“We need to be direct and honest with the public that, although we want to vaccinate everyone, right now we just don’t have enough vaccine to do so,” said Dr. Sara Cody, Santa Clara County’s health officer and director of public health. “Given limited supply of vaccine, we must prioritize vaccinating those at greatest risk of death or serious illness.”
Recent changes in state rules have shifted the priority list, with doctors, nurses, and nursing home patients in the first group eligible to be vaccinated, called Phase 1A, and people 65 and older in the second group, which is called Phase 1B. Also in that second group, however, are “essential workers” of all ages, including teachers, police firefighters, paramedics, childcare workers, farm workers, and transportation workers, along with Californians living in close quarters prone to outbreaks, like homeless people and inmates.
Statewide, there are 3 million people in the Phase 1A group and 8.5 million more in the Phase 1B group.
Health care providers and political leaders are being heavily lobbied by unions and other groups representing various occupations, and receiving thousands of calls from members of the public wanting their shots now. But California received only 1 million doses of vaccine this week from the federal government. As of Wednesday, 3.8 million Californians have received at least one dose.
Many county health departments and private health care providers like Kaiser, Sutter and others are already giving priority to the elderly.
The science is clear. Statewide, the majority of COVID cases are happening in younger people. But most deaths are occurring among older people.
As of Wednesday, 74.4% of the 41,811 people in California who have died from COVID-19 were age 65 and over, according to data from the California Department of Public Health. Another 18.8% of the deaths were people 50 to 64 years old. Only 6.7% of the deaths have occurred in people under 50.
Men represent 57% of all statewide deaths. Women 43%.
But when it comes to the number of cases, 70.3% of Californians who have tested positive for COVID-19 are under age 50. There are breakdowns by race also. Nearly half of the deaths, or 46%, were Latinos, while 32% were White, 12% were Asian and 6% were Black.
“Three out of four COVID-19 deaths in Marin are among residents age 75 or older,” said Dr. Matt Willis, public health officer for Marin County, which has the highest per capita older adult population of any county in California. “A vaccine offered to a resident above age 75 is 300 times more likely to save a life than a vaccine offered to someone under the age of 50.”
In Wednesday’s announcement, Marin, Napa, Santa Cruz, and Solano counties said they are prioritizing residents age 75 and older.
Contra Costa, San Francisco, San Mateo, and Santa Clara counties said they are prioritizing people age 65 and older. All the counties are doing that in addition to continuing to vaccinate healthcare workers in Phase 1A, many of whom already have received a first dose.
Alameda and Sonoma counties did not join the other counties in calling for priority to be given to older people.
At a news conference Wednesday to announce the opening of two large vaccination sites at the Oakland Coliseum and Cal-State Los Angeles, as part of a program announced by President Biden to build 100 federal vaccine sites, Gov. Gavin Newsom noted that in the past few weeks California and other states have begun to receive more doses.
The state went from vaccinating 50,000 people a day a month ago to 150,000 a day now. Biden has ordered 200 million more doses from Pfizer and Moderna.
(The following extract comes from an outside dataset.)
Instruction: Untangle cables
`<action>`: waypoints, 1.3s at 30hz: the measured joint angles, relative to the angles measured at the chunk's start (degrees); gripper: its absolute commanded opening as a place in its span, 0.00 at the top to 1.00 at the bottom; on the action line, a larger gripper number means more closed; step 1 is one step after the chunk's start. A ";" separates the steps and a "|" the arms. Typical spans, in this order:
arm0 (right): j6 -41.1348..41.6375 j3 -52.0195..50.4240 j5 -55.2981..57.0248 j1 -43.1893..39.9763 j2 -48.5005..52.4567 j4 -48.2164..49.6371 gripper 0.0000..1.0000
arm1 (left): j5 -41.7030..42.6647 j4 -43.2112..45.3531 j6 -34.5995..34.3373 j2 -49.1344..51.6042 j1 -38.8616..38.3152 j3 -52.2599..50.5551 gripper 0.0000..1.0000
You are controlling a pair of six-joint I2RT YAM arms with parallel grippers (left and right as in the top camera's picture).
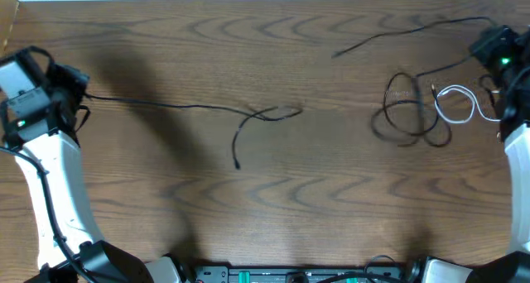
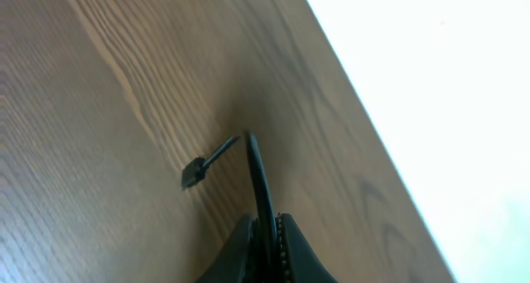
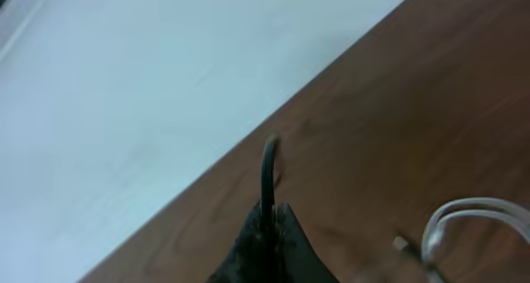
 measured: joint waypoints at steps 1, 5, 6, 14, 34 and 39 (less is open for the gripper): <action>-0.02 0.11 0.17 -1.38 0.00 0.31 0.99 | 0.15 0.15 -0.28 0.00 1.09 0.00 0.93; -4.90 1.57 -2.64 -3.06 -0.02 -1.70 0.99 | 1.44 -4.96 0.11 0.00 0.63 0.02 0.93; -8.46 1.86 -1.70 -3.06 0.00 -5.05 0.99 | 1.97 -6.69 1.14 0.00 -0.83 0.07 0.93; -21.11 2.25 24.15 -3.17 5.35 -19.52 0.72 | 4.68 -18.75 12.52 0.00 -22.14 0.17 0.92; -36.79 -11.87 -10.75 -2.40 16.83 -9.68 0.99 | 2.45 -23.52 20.68 0.00 -35.43 0.17 0.24; -31.56 -11.74 -8.52 -2.78 18.95 -6.10 0.99 | 2.27 -24.33 20.68 0.00 -35.43 0.17 0.25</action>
Vaccines from Johnson & Johnson and other companies are expected to be approved in the coming weeks, increasing supply.
Hospitalizations from COVID have fallen 30% in recent weeks, and the number of cases has dropped from 60,000 a day statewide a month ago to about 10,000 a day now.
“We are moving forward aggressively and I think you will see those vaccination numbers continue to increase,” Newsom said. “We are mindful that we have to get more support and supply not just from the federal administration but more support and supply directly from these manufacturers.”
Many of the problems in vaccine supply have been due to the Trump administration not providing states as many doses as it had promised, said Dr. John Swartzberg, a professor emeritus of public health at UC Berkeley. Add to that, the Trump White House did not have a national vaccine distribution plan, and did not give states sufficient funding to set up mass vaccination centers. Biden took office 13 days ago.
“I can’t blame the states or the county health departments,” he said. “The blame goes to the federal government.”
Swartzberg said that California’s state government bears some responsibility for the slowdown. He said the tier system that Gov. Gavin Newsom originally rolled out was too complicated and rigid, leaving too many doses in freezers. Some medical providers also have held back doses to ensure that doctors, nurses and other medical workers would have second doses available.
As of Wednesday, California’s number were improving: 64% of the doses it has received have been given out.
Last month, Newsom allowed anyone 65 and over to be moved up the priority list for shots as a way to get more vaccine administered.
In the coming weeks, the situation should improve, Swartzberg said, urging patience.
“I appreciate the frustration,” Swartzberg said. “I’m frustrated too. But try to step back from the situation and say ‘I can protect myself from being infected. I can wear a mask, I can socially distance. I can stay at home.’ That will pretty much assure you won’t get infected. You can buy yourself time until the system is working and the vaccine is plentiful.”